Your assignment
Please give the whole listing again exactly, without any of its pictures.

Given information
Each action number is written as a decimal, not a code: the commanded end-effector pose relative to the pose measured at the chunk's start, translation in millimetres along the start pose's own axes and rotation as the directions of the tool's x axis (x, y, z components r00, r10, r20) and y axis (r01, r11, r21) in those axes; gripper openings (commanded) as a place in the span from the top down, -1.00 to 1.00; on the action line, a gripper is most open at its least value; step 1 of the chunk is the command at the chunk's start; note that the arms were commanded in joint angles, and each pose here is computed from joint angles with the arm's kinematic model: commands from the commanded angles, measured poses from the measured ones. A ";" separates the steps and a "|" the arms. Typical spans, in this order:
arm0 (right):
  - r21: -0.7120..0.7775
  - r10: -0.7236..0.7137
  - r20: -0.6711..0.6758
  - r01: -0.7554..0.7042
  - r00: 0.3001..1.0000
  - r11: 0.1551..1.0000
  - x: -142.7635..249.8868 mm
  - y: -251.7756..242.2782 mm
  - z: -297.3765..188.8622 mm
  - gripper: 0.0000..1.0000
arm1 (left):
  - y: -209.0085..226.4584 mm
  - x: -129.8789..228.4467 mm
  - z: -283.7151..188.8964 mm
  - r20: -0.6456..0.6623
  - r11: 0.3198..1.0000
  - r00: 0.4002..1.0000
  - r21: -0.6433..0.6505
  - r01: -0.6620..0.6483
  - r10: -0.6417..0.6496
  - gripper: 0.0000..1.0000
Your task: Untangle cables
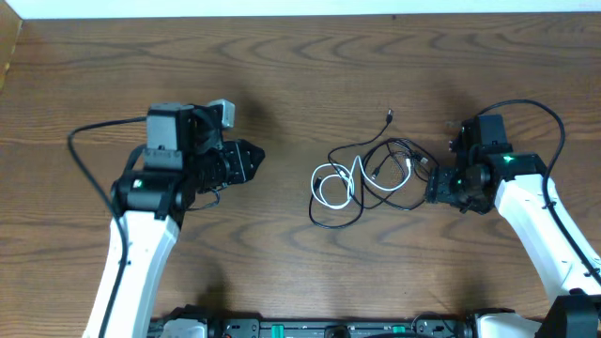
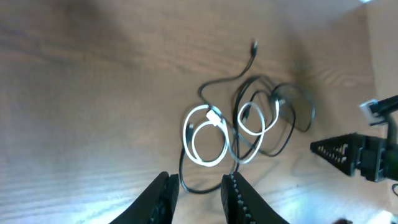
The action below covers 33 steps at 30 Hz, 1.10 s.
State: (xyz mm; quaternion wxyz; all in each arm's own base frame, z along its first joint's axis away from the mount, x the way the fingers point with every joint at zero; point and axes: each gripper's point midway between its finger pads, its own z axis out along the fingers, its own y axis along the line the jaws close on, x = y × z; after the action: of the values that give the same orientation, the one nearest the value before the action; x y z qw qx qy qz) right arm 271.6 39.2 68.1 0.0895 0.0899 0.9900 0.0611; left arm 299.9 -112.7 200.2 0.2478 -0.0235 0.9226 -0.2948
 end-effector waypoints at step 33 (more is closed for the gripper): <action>-0.032 -0.005 -0.002 0.005 1.000 0.999 0.6 5.3 -3.9 -0.38 | 40.9 84.6 215.3 -0.390 0.965 0.896 -0.058 -0.254 0.213 0.60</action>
State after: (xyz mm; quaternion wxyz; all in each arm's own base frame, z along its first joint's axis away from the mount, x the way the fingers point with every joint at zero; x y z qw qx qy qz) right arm 269.1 43.8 68.2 0.0828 0.0888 0.9898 0.0739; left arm 334.8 -214.7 5.9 0.1178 0.1480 0.9549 -0.2287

Solution to the exercise
Each action number is written as a decimal, not a code: the commanded end-effector pose relative to the pose measured at the chunk's start, translation in millimetres along the start pose's own axes and rotation as the directions of the tool's x axis (x, y, z components r00, r10, r20) and y axis (r01, r11, r21) in those axes; gripper openings (commanded) as a place in the span from the top down, -1.00 to 1.00; on the action line, a gripper is most open at its least value; step 1 of the chunk is the command at the chunk's start; note that the arms were commanded in joint angles, and each pose here is computed from joint angles with the arm's kinematic model: commands from the commanded angles, measured poses from the measured ones. A ";" separates the steps and a "|" the arms. Typical spans, in this order:
arm0 (right):
  - r21: -0.7120..0.7775
  - r10: -0.7236..0.7137
  - r20: -0.6711..0.6758
  - r01: -0.7554..0.7042
  - r00: 0.3001..1.0000
  - r11: 0.1551..1.0000
  - x: -142.7635..249.8868 mm
  - y: -251.7756..242.2782 mm
  - z: -297.3765..188.8622 mm
  - gripper: 0.0000..1.0000
arm1 (left):
  - y: -209.0085..226.4584 mm
  - x: -129.8789..228.4467 mm
  - z: -283.7151..188.8964 mm
  - r20: -0.6456..0.6623
  - r11: 0.3198..1.0000
  - r00: 0.4002..1.0000
  - r21: -0.6433..0.6505
  - r01: -0.6620..0.6483
  - r10: -0.6417..0.6496
  - gripper: 0.0000..1.0000
Your task: Untangle cables
The action below covers 33 steps at 30 Hz, 1.10 s.
State: (xyz mm; quaternion wxyz; all in each arm's own base frame, z along its first joint's axis away from the mount, x the way the fingers point with every joint at zero; point and axes: each gripper's point midway between its finger pads, its own z axis out along the fingers, its own y axis along the line the jaws close on, x = y × z; after the action: of the values that give the same orientation, the one nearest the value before the action; x y z qw qx qy qz) right arm 271.6 39.2 68.1 0.0895 0.0899 0.9900 0.0611; left arm 299.9 -112.7 200.2 0.2478 -0.0235 0.9226 -0.2948
 end-effector waypoints at step 33 (more is closed for the gripper): <action>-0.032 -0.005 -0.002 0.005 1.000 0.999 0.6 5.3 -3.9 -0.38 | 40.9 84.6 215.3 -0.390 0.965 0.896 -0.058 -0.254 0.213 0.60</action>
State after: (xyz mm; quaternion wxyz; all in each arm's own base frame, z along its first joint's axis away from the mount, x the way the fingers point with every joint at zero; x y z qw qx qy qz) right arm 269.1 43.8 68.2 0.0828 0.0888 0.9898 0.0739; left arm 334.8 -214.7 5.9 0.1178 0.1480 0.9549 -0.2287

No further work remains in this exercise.